P16-negative (different from the U Penn protocol) SCC diagnosed by enlarged nodes in the neck (Level II), no sign of primary. Panendoscopy and PET were negative.

Neck dissection performed with pN2b disease with 4 nodes, ECE present
Tonsillectomy performed during Neck dissection, revealed a 1mm primary in the ipsilateral tonsil. Wide margins (>1 cm), L0.

Now what?

This is a pT1 pN2b tonsil cancer. Adjuvant radiotherapy is indicated because of the pN2b and chemotherapy on top because of the ECE. Good.
We will be including the tonsilar bed, as it would be s.o.c. Because the nodes were actually quite big, we will be treating the contralateral neck too. I am aware that there are quite good data on ipsilateral data only for node-positive tonsil cancer (especially in T1), but the data apply mostly for pN1 or pN2a. This is pN2b disease. It was a debate during the chart round, I would have been comfortable with ipsilateral RT only but was not in the majority.
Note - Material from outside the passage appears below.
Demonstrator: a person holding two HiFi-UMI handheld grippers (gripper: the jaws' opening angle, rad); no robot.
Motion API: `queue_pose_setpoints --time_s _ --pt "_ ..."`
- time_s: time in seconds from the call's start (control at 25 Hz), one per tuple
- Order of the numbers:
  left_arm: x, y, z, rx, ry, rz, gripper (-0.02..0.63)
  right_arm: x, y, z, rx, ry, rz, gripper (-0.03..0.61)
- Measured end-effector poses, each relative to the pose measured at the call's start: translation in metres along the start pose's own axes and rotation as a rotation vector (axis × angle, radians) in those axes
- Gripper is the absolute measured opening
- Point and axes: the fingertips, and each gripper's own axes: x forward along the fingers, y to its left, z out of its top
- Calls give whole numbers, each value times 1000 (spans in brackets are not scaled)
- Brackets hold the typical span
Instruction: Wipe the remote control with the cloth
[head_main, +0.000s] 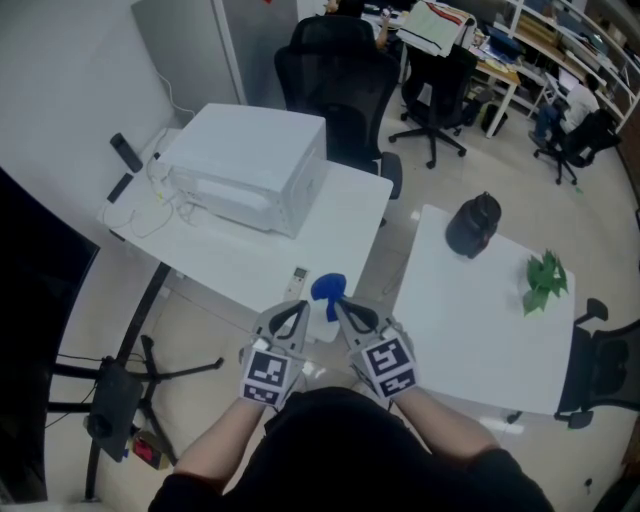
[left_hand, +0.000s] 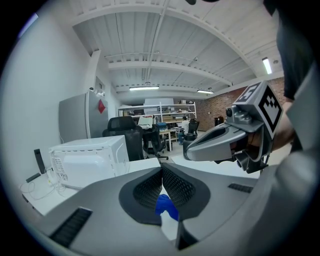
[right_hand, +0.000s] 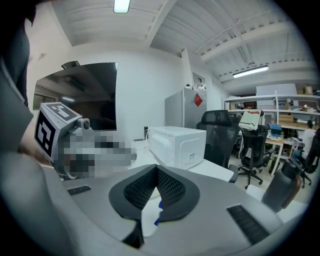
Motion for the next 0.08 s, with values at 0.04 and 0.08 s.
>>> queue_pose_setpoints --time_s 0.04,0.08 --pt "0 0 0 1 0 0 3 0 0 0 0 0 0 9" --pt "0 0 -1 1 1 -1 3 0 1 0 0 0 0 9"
But let's just assume that the pathologist had missed that 1mm primary in the tonsil. So it would have been a CUP. What would that patient get?
A few may have opted for observation, although I would be against it, data for observation is not good in pN2b.
Most (I assume) would have treated the ipsilateral neck only.
Some would have treated the neck and possible sites of primary ( you would have had a false-negative resected tonsil, so you may have been betting on a primary in the floor of the mouth or the hypopharynx or somewhere else, p16-negativity and the big nodes in level II make it more difficult to guess).
Few may have treated the bilaterall neck + the pharynx.
Perhaps some would have given chemo on-top (no clear data for role of chemo in ECE if it's a CUP)?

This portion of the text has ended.